Salmon Loaf Recipes Canned Salmon

2 min read 26-02-2025

Salmon Loaf Recipes Canned Salmon

Tired of the same old dinner routine? Craving a healthy, flavorful, and surprisingly easy meal? Look no further than this fantastic salmon loaf recipe! This recipe uses canned salmon, making it a quick dinner idea perfect for busy weeknights. It's a delicious dish the whole family will love, proving that homemade cooking doesn't have to be complicated. Get ready to experience the best of easy recipes and healthy meals all in one!

Ingredients:

  • 2 (14.75 ounce) cans salmon, drained well
  • 1/2 cup breadcrumbs (panko recommended for extra crunch)
  • 1/4 cup mayonnaise
  • 1 large egg, lightly beaten
  • 1 tablespoon lemon juice
  • 1 tablespoon chopped fresh dill (or 1 teaspoon dried)
  • 1 small onion, finely chopped
  • 1 clove garlic, minced
  • 1/2 teaspoon salt
  • 1/4 teaspoon black pepper
  • 2 tablespoons butter or olive oil

Instructions:

Step 1: Prepare the Salmon

Gently flake the drained canned salmon with a fork. Remove any large bones. This is a crucial step for a smooth and enjoyable texture in your final dish.

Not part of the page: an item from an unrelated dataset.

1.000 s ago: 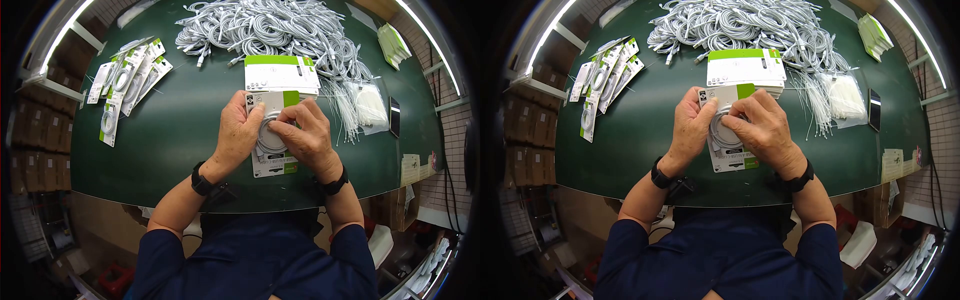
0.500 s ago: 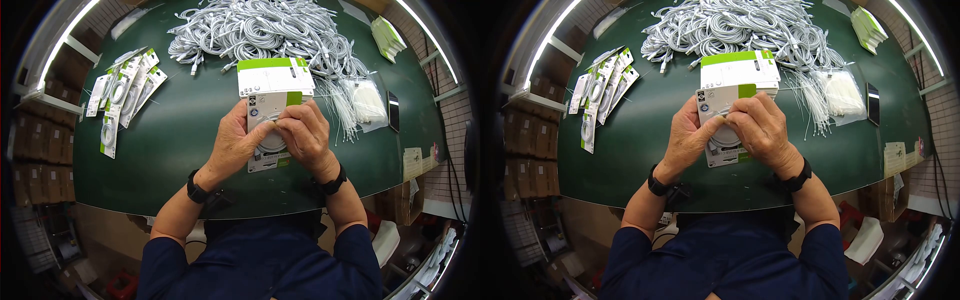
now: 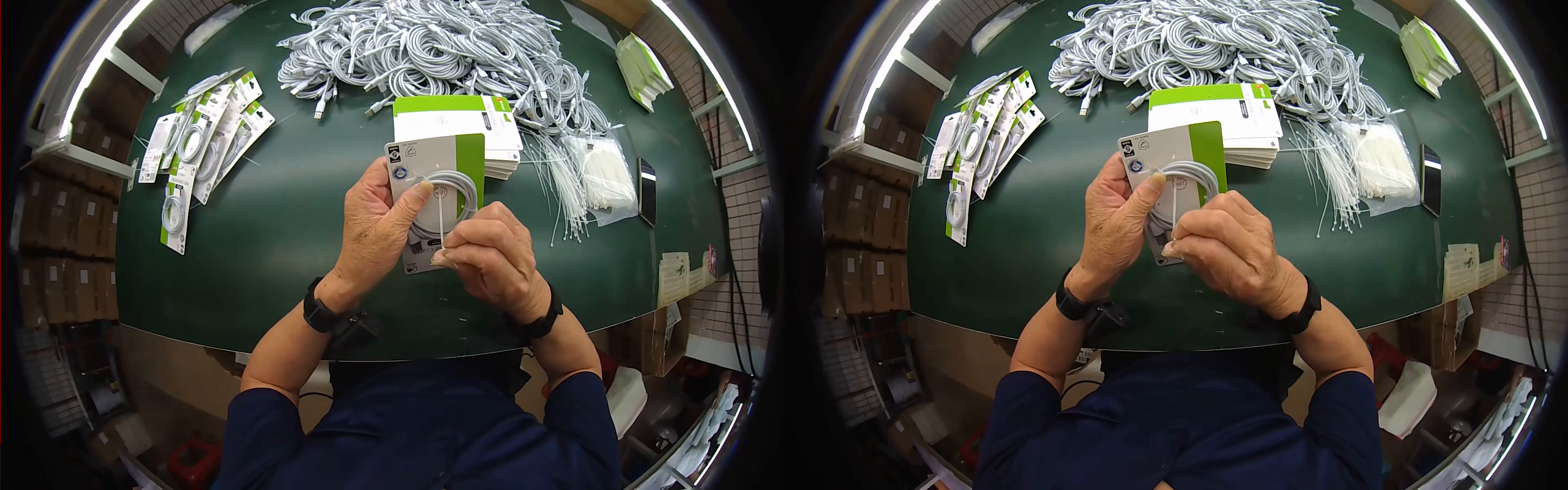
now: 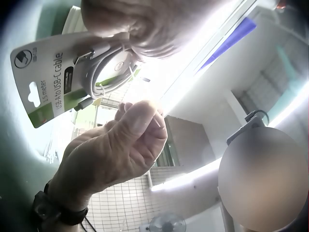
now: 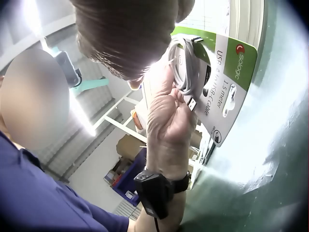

Step 2: Combine Ingredients

In a large bowl, combine the flaked salmon, breadcrumbs, mayonnaise, egg, lemon juice, dill, onion, garlic, salt, and pepper. Mix everything thoroughly until well combined.

Step 3: Shape the Loaf

Lightly grease a small loaf pan (approximately 8x4 inches) or a similar sized oven-safe dish. Transfer the salmon mixture to the prepared pan and shape it into a loaf.

Step 4: Bake the Loaf

Preheat your oven to 375°F (190°C). Bake the salmon loaf for 25-30 minutes, or until it's cooked through and golden brown on top. To check for doneness, insert a knife into the center; it should come out clean.

Step 5: Serve and Enjoy!

Let the salmon loaf rest for a few minutes before slicing and serving. You can serve it as is or with a side of your favorite vegetables, a simple salad, or some roasted potatoes.

Tips for the Best Salmon Loaf:

  • Don't overmix: Overmixing can make the loaf tough. Gently combine the ingredients until just mixed.
  • Add some crunch: For extra texture, consider adding chopped celery, bell peppers, or even some toasted nuts to the mixture.
  • Customize your herbs: Experiment with different herbs and spices to create your own unique flavor profile. Parsley, chives, or tarragon would all be delicious additions.
  • Make it a healthier meal: Use whole wheat breadcrumbs for added fiber. Reduce the mayonnaise slightly, and use Greek yogurt instead for a healthier fat alternative.

Variations:

  • Spicy Salmon Loaf: Add a pinch of cayenne pepper or a dash of your favorite hot sauce to the mixture for a spicy kick.
  • Creamy Salmon Loaf: Stir in a spoonful of sour cream or crème fraîche for extra creaminess.
  • Cheesy Salmon Loaf: Sprinkle shredded cheddar cheese over the top of the loaf before baking.

Nutritional Information (per serving, approximate):

This will vary depending on the specific ingredients used but a general estimate is:

  • Calories: Approximately 250-300
  • Protein: 25-30g
  • Fat: 10-15g
  • Carbohydrates: 15-20g

This recipe provides a quick, easy, and healthy meal option, perfect for those looking for delicious dishes without spending hours in the kitchen. It's a great way to incorporate more fish into your diet, providing a fantastic source of protein and omega-3 fatty acids. Enjoy!